In some ways, the Ladies reminded me of the witches from Puella Magi Madoka Magica—inscrutable, fantastical, unreachable, and inevitable parts of the world they live in. What Pechaček did with each Lady was to cultivate a tangible sense that our protagonists were up against a concept or a feeling or at times, a fucking mountain, rather than a cogent entity capable of negotiation and logic, which makes perfect sense when you consider the Madoka Magica witches as the personification of bad vibes. But it’s also the chimeric nature of the witches—in the case of Ladies, what I felt was a technicolor patchwork of competing wills—which brought me to this comparison. The Ladies are, if anything, monstrously constructed spectacles that are inextricable from the land and towers that they dominate; there is a profound sense that to confront them is to confront the quiet, rotten truth at the core of one’s reality.
The West Passage, at least for me, was a lovely return to a genre I haven’t visited in some time, the fairy tale, though this one has more modern sensibilities focused on broader structural social commentary than folklore-centric fairy tales that tended to speak to issues around morality and related social phenomena (historically often things like child abandonment, poverty, changing family structures, and so on).
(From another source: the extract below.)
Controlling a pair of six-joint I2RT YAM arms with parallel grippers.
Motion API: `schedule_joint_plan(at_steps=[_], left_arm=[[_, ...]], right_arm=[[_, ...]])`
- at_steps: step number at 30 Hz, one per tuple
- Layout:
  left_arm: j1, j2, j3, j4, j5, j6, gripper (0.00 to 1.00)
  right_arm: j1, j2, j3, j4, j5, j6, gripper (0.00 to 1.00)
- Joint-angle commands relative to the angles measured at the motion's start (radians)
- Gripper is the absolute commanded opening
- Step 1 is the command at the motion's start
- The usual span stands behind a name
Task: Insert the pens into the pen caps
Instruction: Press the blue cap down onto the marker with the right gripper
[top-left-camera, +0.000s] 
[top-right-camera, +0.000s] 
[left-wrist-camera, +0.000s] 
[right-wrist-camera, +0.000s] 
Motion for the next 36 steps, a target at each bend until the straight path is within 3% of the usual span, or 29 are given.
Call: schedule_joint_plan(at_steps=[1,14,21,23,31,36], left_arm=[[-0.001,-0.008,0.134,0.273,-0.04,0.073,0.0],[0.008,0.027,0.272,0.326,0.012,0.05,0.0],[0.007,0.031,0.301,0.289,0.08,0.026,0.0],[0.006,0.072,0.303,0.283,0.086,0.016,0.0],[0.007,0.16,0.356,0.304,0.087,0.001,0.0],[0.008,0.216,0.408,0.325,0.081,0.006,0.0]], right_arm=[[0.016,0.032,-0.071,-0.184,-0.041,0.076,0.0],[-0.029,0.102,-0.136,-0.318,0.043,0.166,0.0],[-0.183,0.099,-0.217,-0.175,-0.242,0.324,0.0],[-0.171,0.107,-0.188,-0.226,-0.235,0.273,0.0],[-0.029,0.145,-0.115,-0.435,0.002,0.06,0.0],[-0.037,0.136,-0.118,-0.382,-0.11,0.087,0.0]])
Most of all, though, it reminded me of forgotten gems from the past (albeit ones that were far less horrifying), above all Nicobobinus, by Terry Jones, which remains one of my favorite childhood books for its unabashed joyfulness and sense of wonder; there are set pieces from Nicobobinus that remain engraved permanently in my mind despite not having seen (or heard anyone talk about) the book for almost three decades. The West Passage is similarly striking, a wonderful balance of mirth, matter-of-factness, and mystery in a wholly original setting that will stick with me for a while longer.
The West Passage is available from Tordotcom Publishing.